Use this as your baseline:

  • Graded premium under $22: usually not worth grading for resale

  • Graded premium $22 to $40: only grade if confident in condition AND liquidity

  • Graded premium $40 or more: strong candidate — then validate condition

This is intentionally conservative. Conservative keeps you in business.

Step 4: The Grade Candidate Checklist

A card belongs in Lane A when most of these are true:

  1. Strong graded premium — the market consistently pays more for graded copies (not just one weird sale)

  2. Condition is realistically high — centering looks clean, corners sharp, edges clean, surface free of scratches. If you are already writing excuses, it is Lane B or C.

  3. Liquidity exists — multiple recent sold comps (not listings), consistent demand at the grade you expect

  4. Grade-sensitive card type — high-demand chase pulls or cards that are hard to find clean

Step 5: What Fails the $22 Rule

Common not-worth-grading buckets:

  • Low premium even at high grades — sells raw for $10, graded for $25? You are donating money to the grader.

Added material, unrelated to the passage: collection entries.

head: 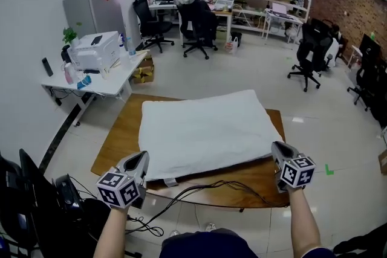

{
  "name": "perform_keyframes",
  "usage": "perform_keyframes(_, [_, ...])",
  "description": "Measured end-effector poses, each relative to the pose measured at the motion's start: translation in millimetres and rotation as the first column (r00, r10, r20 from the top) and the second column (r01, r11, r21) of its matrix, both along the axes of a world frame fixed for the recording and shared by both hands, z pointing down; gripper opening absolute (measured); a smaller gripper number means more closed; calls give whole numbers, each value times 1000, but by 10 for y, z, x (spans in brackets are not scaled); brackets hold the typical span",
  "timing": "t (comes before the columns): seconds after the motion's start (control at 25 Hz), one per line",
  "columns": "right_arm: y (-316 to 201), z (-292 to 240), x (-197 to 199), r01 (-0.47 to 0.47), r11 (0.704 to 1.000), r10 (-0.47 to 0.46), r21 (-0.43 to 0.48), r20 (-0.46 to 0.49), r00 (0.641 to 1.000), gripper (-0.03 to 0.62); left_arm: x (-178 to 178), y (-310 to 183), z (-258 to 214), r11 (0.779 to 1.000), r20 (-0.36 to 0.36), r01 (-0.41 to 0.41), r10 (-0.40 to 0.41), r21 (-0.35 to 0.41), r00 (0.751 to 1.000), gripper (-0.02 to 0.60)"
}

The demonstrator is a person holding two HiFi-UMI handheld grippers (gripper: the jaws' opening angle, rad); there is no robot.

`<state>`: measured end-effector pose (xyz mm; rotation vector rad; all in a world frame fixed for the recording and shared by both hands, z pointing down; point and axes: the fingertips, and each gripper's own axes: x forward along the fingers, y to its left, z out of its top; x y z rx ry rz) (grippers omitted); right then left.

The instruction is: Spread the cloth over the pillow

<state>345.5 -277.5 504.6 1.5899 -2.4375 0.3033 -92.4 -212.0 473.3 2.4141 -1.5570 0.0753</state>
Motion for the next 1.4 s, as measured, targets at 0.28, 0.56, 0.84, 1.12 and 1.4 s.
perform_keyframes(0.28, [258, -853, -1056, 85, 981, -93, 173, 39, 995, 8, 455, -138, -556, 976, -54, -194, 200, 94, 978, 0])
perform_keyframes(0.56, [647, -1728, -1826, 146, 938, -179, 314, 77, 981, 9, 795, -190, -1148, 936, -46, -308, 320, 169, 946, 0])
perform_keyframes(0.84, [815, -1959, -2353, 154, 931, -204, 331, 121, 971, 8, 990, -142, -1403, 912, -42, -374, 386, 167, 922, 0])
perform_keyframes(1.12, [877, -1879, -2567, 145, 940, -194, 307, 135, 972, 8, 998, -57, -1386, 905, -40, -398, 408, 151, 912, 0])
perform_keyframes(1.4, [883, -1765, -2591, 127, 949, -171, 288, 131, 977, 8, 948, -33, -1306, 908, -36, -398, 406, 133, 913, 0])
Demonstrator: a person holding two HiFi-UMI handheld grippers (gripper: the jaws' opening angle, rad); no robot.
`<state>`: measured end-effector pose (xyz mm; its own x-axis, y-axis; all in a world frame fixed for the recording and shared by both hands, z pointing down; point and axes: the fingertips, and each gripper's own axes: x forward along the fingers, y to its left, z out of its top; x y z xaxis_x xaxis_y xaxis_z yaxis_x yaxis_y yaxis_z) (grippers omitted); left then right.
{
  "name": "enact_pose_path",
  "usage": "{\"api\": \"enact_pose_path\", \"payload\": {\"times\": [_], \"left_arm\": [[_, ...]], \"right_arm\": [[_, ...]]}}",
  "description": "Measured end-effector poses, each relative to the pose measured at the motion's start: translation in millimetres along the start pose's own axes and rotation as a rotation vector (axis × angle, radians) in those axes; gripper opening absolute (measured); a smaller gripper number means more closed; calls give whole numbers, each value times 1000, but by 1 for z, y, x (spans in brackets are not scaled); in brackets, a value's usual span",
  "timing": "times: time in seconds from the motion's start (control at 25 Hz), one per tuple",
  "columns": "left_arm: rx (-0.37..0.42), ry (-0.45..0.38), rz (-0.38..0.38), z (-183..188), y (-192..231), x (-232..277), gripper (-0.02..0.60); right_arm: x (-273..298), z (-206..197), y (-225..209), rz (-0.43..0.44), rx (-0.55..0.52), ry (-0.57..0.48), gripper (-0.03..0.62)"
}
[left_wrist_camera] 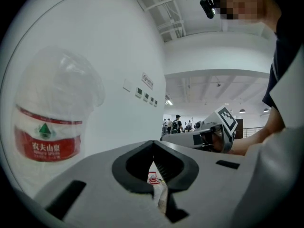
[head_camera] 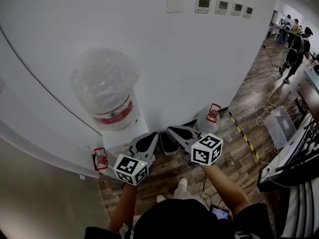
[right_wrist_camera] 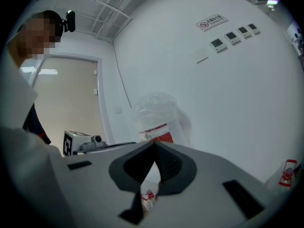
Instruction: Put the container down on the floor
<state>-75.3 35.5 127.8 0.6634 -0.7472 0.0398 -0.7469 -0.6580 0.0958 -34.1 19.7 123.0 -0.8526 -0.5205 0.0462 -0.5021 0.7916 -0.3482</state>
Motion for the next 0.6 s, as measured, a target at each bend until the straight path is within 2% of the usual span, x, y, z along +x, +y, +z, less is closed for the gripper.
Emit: {"api": "enact_pose_path", "payload": {"times": [0.28,0.6], "left_arm": [[9,-23,1,-1,-2,-34,18],[28,-51,-9,10,-7,-47,18]], "right_arm": [[3,-6,33,-32,-50,-24,29],[0,-1,50,-43,-70,-51,31]]}}
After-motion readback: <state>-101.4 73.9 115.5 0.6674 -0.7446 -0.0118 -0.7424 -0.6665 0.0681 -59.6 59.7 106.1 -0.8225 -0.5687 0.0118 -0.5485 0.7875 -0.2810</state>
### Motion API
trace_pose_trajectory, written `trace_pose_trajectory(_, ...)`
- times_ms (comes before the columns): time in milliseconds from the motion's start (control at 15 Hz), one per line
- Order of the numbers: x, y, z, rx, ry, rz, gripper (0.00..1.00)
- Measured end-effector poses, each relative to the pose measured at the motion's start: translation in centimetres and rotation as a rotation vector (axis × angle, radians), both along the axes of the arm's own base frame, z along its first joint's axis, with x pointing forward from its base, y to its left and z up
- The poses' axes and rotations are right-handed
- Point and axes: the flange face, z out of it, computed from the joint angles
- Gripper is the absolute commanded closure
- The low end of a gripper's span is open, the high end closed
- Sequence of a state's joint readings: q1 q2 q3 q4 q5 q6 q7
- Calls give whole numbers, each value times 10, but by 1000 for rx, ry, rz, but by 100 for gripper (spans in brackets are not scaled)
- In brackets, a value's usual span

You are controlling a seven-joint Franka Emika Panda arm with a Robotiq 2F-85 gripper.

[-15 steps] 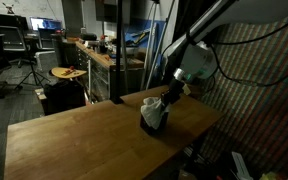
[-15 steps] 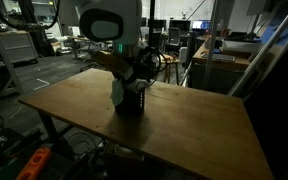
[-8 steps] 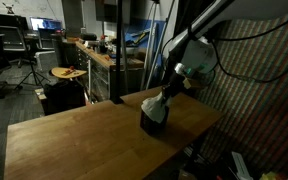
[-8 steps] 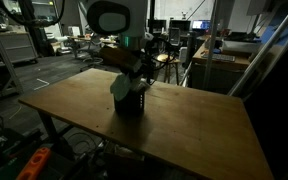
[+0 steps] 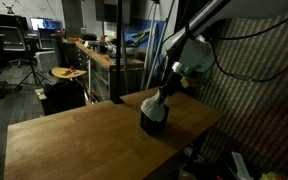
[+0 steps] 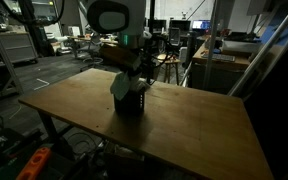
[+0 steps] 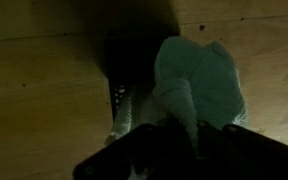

  • Average condition — these become slow movers and margin killers

  • Noisy market — if you cannot find stable sold comps right after release, do not force it

  • Grading for excitement — "this feels like it should be worth more" is not a business rule

Step 6: How to Use the Hold Lane Correctly

Holding is not procrastination when it is structured. Put cards in Hold when:

  • The set is brand new and pricing has not stabilized

  • You expect supply to increase and prices to drop

  • You need a second look at condition later

  • You want to bundle raw for faster sales

Rule: anything in Hold gets a recheck date. Fourteen days is a solid default.

Step 7: A Repeatable Triage Workflow

  1. Sleeve and topload immediately (protect the surface first)

  2. Create a quick list — card name plus condition note

  3. Pull 3 to 5 raw sold comps only, no listings

  4. Pull 3 to 5 graded sold comps at the grade you realistically expect

  5. Estimate graded premium (graded minus raw)

  6. Lane it: Grade, Sell Raw, or Hold

  7. Only then build your submission stack

This prevents submission creep where your stack grows because you keep rationalizing borderline cards.

Step 8: The Most Common Grading ROI Mistakes

  • Using peak sales as your baseline — Fix: use recent sold comps and take a conservative average

  • Assuming a top grade without evidence — Fix: grade what you can defend, sell raw what you cannot

  • Forgetting liquidity — Fix: if it will not move, it does not matter what it is "worth"

  • Treating grading as the strategy — Fix: grading is one tool. The strategy is margin plus repeatable workflow.

The Bottom Line

Use the TAG $22 ROI threshold to build a Grade, Sell Raw, and Hold list before every submission. You will submit fewer cards — but your batch will be cleaner, faster to sell, and way easier to manage.

BlueVioletPoke LLC grades like an operator. Every card earns its spot in the submission stack.